The results showed that all patients with the behavioral variant consumed more calories than the other participants, with an average of 1344 calories, compared to 710 calories for the Alzheimer group, 573 calories for the semantic dementia group and 603 calories for group control.

“Patients with the behavioral variant who ate the least even consumed more calories than those in the other groups who ate the most. »

In contrast, patients with semantic dementia showed rigid eating behavior, often refusing to eat the food offered.
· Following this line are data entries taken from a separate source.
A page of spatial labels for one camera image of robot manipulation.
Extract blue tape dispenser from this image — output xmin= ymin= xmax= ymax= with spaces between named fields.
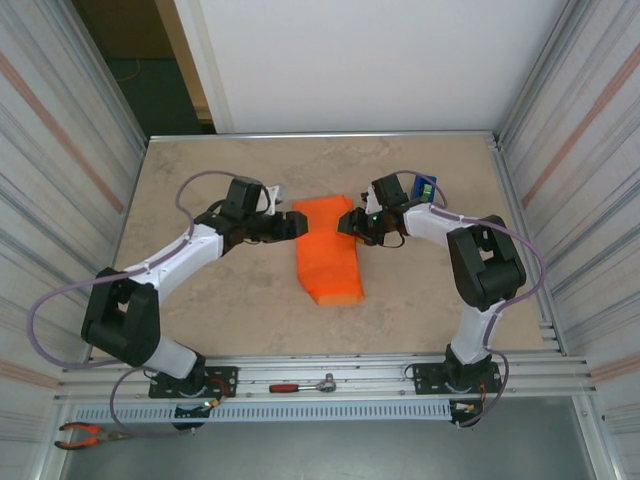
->
xmin=410 ymin=172 xmax=440 ymax=204

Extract grey metal shelf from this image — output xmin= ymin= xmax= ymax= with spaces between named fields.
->
xmin=49 ymin=397 xmax=606 ymax=480

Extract thin aluminium table rail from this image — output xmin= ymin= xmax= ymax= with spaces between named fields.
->
xmin=148 ymin=130 xmax=502 ymax=146

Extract ridged aluminium side rail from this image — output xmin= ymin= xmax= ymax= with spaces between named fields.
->
xmin=487 ymin=134 xmax=569 ymax=357

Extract wide aluminium mounting rail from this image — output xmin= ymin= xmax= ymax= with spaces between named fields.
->
xmin=57 ymin=352 xmax=599 ymax=401

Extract white door frame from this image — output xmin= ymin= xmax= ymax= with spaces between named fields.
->
xmin=153 ymin=0 xmax=236 ymax=135

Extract red handled ratchet wrench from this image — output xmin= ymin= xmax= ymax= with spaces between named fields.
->
xmin=268 ymin=372 xmax=339 ymax=395

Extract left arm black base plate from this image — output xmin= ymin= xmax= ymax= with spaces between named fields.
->
xmin=148 ymin=365 xmax=240 ymax=400

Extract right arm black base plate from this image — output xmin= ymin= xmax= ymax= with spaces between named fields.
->
xmin=412 ymin=362 xmax=503 ymax=396

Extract white slotted cable duct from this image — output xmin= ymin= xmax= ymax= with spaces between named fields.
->
xmin=74 ymin=402 xmax=454 ymax=421

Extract aluminium corner post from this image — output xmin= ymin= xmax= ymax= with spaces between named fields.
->
xmin=62 ymin=0 xmax=151 ymax=149
xmin=497 ymin=0 xmax=586 ymax=144

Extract yellow plug power wire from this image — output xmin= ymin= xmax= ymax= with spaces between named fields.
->
xmin=202 ymin=377 xmax=237 ymax=409
xmin=449 ymin=382 xmax=489 ymax=416

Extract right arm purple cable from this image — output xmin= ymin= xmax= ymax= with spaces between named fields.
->
xmin=392 ymin=170 xmax=547 ymax=429

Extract orange handled pliers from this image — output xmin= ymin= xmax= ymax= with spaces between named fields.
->
xmin=53 ymin=422 xmax=134 ymax=450

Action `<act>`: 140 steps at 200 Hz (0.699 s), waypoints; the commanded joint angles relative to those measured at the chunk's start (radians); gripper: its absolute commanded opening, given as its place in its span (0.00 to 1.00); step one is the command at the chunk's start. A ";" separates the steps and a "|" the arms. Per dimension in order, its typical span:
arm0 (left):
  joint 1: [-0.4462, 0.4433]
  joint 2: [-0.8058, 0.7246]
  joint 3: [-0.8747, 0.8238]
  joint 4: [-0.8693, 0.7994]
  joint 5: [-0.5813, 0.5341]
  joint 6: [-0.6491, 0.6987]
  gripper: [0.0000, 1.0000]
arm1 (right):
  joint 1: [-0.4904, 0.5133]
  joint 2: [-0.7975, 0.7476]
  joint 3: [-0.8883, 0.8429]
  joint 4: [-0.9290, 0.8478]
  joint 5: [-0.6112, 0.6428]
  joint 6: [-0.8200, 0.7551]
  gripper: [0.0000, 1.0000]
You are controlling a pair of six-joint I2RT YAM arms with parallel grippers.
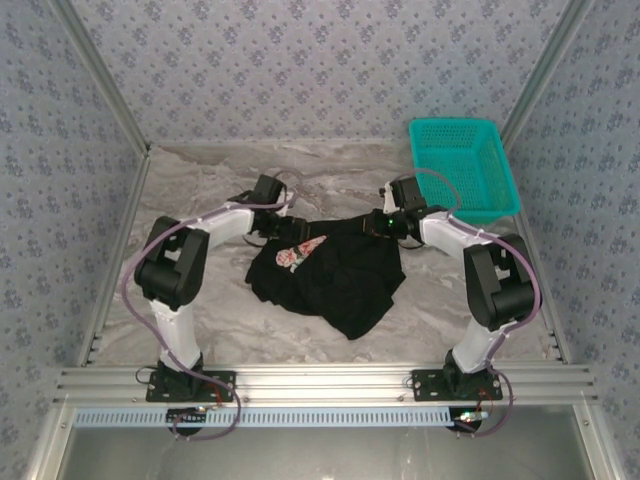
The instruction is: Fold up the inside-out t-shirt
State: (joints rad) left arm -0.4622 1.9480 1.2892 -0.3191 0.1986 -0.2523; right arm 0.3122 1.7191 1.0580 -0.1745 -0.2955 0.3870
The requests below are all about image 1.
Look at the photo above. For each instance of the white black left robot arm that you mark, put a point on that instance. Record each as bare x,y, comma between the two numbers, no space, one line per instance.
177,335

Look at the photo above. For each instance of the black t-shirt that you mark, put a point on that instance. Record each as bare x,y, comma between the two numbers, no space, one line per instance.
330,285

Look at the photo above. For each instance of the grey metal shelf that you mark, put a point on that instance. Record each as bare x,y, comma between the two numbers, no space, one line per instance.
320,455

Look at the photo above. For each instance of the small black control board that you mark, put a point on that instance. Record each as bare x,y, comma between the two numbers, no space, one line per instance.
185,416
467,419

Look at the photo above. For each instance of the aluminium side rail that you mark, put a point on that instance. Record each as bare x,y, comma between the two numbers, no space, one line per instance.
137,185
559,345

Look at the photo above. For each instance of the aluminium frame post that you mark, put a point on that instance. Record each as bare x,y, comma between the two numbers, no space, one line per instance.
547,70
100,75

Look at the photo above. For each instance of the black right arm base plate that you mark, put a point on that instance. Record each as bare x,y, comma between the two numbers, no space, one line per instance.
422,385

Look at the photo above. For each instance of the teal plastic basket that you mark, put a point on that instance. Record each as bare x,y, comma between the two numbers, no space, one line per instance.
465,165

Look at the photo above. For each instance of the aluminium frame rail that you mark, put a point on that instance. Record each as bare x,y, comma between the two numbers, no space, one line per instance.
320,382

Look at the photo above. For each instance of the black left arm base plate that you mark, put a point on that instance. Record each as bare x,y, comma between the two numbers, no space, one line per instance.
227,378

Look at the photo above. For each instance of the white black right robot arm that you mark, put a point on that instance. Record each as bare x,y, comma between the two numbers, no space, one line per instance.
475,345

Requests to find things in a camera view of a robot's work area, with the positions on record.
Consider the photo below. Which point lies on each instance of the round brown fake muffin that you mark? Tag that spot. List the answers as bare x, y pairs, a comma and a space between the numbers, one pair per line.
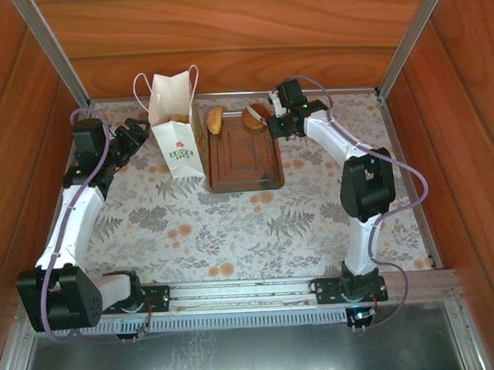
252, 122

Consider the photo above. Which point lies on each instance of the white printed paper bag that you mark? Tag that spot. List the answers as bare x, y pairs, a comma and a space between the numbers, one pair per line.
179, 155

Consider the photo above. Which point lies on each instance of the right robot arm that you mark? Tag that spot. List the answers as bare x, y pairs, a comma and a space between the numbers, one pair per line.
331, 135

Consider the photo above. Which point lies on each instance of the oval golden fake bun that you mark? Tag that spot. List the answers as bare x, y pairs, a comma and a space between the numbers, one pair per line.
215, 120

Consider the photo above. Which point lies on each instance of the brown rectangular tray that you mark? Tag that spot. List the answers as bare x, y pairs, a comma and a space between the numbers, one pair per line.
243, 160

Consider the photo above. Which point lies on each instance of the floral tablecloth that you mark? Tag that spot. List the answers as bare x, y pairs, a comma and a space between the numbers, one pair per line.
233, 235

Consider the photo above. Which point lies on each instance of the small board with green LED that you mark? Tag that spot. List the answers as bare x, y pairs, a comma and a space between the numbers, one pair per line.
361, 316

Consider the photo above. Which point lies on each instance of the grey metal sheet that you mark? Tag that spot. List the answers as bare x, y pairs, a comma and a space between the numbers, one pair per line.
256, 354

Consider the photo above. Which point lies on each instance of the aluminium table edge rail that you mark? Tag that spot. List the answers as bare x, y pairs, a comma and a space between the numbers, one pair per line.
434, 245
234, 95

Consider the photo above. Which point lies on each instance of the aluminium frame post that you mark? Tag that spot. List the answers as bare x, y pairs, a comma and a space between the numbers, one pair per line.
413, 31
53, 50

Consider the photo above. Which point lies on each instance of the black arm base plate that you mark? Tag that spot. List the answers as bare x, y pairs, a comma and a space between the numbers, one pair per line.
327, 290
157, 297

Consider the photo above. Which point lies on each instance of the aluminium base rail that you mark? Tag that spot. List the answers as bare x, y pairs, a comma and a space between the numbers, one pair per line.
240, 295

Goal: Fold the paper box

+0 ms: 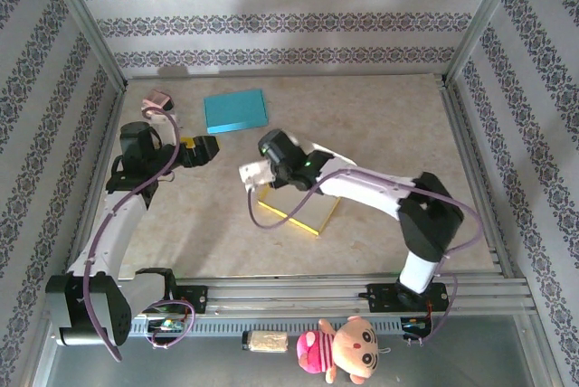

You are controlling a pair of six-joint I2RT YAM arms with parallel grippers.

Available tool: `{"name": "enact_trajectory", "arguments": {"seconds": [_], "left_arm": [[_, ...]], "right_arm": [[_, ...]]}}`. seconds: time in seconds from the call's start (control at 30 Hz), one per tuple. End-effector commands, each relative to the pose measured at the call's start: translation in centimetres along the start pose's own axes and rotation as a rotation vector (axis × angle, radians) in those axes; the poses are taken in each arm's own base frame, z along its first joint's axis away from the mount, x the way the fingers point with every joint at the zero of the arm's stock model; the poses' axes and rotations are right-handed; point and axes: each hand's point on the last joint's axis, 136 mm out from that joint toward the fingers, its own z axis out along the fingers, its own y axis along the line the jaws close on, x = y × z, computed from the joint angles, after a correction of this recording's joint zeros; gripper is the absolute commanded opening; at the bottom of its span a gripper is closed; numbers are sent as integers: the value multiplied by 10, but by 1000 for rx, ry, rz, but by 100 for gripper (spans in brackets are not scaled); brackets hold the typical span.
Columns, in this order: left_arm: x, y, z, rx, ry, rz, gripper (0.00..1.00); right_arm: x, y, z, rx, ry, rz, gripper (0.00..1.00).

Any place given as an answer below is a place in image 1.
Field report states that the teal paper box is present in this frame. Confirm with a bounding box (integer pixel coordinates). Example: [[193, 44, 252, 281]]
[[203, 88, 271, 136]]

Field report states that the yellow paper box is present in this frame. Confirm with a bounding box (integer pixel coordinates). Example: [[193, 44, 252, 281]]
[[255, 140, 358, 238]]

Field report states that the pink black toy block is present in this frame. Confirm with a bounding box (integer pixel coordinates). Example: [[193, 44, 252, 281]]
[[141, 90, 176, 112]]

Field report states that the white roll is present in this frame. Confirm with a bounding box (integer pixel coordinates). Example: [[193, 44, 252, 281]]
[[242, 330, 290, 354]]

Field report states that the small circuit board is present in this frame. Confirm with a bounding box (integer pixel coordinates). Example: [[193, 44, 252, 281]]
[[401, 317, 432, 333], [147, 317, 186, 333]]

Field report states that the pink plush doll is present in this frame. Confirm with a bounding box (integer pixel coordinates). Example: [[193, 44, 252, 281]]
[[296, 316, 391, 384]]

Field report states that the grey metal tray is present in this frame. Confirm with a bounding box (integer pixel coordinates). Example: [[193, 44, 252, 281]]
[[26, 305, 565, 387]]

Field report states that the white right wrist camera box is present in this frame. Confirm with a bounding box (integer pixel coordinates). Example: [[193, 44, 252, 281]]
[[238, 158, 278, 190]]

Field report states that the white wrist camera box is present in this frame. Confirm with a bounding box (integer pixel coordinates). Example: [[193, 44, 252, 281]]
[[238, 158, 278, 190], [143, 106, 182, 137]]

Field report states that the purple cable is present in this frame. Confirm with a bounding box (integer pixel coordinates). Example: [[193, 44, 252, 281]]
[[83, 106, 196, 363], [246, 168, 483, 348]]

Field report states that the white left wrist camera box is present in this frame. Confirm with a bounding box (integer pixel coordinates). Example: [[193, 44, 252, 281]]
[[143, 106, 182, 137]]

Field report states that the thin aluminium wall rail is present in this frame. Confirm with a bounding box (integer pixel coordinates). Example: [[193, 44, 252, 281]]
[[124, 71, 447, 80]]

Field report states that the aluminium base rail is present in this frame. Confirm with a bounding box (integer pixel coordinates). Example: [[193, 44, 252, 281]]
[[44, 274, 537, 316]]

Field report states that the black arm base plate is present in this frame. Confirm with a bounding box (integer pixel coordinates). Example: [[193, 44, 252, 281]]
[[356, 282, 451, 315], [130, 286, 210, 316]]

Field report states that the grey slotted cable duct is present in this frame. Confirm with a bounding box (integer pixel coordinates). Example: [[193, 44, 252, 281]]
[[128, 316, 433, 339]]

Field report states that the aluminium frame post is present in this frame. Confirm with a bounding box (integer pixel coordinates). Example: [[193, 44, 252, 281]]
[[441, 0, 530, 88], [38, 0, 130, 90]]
The lead author (Dr. Ahmed) noted that sugar craving appears to be a particular feature of the behavioral variant of FTD.

It is possible that these patients have changes in their metabolism that could be the cause of the overeating.

The researchers also studied the participants’ brains (with the behavioral variant) using MRI to look for dysfunctions in specific areas of the brain. They found that overeating is associated with complex brain networks involved in reward, autonomic function, and vision, not specific brain structure.

Source: Rebekah M. Ahmed et al. Eating Disruption and Associated Eating Behavior Assessment of Neural Networks in Frontotemporal Dementia. JAMA Neurol. 2016; 73 (3): 282-290.


Patients with frontotemporal dementia have less emotion

An Australian study has shown for the first time why patients suffering from frontotemporal dementia have less emotion when faced with a memory.
This explains why they feel no emotion when they remember a significant event (e.g. a wedding or a funeral).
Professor Piguet, author of the study, says, “Until now, we knew that emotional memories were linked to the amygdala, a region of the brain involved in emotions.
This study is the first to demonstrate the involvement of another structure, the orbitofrontal cortex, in this process. »
Another researcher in the group, Fiona Kumfor, argues that these findings will help caregivers better understand why their sick loved ones may have difficulty interacting with them.

“Imagine attending your daughter’s wedding, or meeting your grandchild for the first time, but the event is as memorable as grocery shopping,  says Dr. Kumfor.